» **ASSIGNMENT**: Report each line of the data that includes the word "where".

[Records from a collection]

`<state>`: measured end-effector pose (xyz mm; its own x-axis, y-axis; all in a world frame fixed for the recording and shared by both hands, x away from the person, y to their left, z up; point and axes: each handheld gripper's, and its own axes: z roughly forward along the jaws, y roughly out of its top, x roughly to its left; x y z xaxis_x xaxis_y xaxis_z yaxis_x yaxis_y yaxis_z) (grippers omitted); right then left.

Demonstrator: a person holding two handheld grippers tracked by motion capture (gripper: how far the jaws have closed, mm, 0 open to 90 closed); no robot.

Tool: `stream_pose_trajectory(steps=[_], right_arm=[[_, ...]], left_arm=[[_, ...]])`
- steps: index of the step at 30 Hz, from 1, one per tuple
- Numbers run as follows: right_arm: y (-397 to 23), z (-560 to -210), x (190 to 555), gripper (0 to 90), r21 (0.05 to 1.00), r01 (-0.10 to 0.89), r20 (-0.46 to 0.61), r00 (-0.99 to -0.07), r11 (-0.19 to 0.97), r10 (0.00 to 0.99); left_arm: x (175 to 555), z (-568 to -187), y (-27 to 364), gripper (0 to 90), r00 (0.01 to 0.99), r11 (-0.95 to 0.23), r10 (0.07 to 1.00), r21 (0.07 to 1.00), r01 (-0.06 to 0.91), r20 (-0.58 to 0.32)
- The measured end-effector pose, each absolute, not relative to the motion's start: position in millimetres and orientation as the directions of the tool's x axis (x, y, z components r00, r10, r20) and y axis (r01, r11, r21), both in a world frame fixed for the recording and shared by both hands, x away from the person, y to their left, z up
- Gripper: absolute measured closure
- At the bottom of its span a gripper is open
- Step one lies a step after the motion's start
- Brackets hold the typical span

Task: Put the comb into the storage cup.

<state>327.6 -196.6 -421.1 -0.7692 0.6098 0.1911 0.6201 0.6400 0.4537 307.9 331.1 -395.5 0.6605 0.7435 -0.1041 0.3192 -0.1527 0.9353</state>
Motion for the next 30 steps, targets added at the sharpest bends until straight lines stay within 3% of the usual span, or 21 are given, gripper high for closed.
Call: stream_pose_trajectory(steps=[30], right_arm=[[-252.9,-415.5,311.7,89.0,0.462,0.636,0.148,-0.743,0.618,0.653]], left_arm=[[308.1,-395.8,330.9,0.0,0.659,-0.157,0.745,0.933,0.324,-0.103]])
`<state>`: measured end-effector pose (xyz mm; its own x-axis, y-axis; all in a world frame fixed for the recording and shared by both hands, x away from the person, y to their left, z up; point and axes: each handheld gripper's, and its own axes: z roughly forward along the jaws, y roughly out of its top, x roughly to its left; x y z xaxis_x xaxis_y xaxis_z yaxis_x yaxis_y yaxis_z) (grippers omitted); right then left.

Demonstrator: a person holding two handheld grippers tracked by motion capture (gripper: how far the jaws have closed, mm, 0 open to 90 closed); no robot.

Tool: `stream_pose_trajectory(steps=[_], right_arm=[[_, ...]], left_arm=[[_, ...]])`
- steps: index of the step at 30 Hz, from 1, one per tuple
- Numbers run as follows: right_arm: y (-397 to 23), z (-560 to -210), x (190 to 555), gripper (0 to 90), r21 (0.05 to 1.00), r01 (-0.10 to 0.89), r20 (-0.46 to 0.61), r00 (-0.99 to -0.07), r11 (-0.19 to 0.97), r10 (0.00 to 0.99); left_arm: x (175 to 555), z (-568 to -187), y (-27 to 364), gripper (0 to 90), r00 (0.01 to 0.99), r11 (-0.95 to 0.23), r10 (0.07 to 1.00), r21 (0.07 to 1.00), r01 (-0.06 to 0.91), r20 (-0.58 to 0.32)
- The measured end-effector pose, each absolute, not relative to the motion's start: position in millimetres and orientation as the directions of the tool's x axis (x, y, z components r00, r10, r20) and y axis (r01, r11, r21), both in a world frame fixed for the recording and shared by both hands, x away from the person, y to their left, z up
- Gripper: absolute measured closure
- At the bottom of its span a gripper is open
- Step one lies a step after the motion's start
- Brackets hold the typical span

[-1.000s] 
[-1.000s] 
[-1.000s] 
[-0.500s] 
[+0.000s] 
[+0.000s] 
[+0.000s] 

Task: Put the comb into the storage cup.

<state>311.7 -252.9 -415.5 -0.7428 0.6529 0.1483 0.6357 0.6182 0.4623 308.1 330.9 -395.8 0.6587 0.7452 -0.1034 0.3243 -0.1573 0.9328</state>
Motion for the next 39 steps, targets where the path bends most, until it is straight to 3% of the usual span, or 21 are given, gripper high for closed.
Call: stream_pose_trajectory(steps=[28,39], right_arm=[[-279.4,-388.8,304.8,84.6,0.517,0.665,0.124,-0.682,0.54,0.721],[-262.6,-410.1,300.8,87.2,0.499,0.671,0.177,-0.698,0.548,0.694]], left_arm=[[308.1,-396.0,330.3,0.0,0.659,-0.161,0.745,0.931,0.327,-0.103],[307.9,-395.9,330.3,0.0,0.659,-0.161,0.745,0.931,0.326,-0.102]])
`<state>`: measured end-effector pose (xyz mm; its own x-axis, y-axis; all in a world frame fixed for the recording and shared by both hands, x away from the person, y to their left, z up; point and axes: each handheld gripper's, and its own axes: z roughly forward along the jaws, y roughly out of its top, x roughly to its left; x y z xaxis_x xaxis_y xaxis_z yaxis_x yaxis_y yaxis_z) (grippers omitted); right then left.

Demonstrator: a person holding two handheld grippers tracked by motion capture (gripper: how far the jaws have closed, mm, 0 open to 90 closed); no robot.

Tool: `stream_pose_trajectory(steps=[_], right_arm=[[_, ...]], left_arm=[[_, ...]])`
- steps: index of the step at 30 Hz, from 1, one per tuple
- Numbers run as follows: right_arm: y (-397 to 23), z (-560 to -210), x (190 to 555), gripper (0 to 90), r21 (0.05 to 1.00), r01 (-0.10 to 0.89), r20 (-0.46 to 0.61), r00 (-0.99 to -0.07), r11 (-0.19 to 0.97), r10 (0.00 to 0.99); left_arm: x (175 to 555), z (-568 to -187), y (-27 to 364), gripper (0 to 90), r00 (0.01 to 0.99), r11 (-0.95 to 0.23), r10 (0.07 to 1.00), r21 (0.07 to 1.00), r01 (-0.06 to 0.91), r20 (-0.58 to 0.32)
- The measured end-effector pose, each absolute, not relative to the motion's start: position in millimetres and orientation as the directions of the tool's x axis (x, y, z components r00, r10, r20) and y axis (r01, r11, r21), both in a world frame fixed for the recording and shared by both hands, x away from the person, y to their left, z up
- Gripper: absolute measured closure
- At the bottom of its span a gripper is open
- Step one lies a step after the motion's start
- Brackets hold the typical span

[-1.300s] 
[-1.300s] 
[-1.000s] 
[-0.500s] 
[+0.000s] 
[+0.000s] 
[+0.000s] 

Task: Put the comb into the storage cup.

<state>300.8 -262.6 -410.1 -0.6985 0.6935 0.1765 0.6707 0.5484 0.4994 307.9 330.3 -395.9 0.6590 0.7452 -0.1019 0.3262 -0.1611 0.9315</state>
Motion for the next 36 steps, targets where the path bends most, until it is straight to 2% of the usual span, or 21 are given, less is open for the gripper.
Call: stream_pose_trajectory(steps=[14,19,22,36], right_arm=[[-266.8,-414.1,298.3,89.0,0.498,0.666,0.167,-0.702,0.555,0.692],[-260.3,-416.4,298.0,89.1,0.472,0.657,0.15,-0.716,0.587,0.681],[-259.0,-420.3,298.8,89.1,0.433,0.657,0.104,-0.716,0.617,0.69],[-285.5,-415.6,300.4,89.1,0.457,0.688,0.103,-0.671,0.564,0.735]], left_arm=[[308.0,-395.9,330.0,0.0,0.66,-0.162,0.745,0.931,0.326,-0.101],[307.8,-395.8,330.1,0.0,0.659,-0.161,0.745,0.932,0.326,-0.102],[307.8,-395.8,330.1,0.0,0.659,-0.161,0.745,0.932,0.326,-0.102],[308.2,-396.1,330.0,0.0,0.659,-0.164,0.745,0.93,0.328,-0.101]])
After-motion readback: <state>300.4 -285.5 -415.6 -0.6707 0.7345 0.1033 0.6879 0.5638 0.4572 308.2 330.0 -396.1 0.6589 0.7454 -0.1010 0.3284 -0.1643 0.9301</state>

» **SOLUTION FOR THIS EXERCISE**:
Motion for the next 39 steps, targets where the path bends most, until it is straight to 3% of the usual span, or 21 are given, gripper high for closed.
Motion for the next 36 steps, targets where the path bends most, until it is straight to 2% of the usual span, or 21 are given, less is open for the gripper.

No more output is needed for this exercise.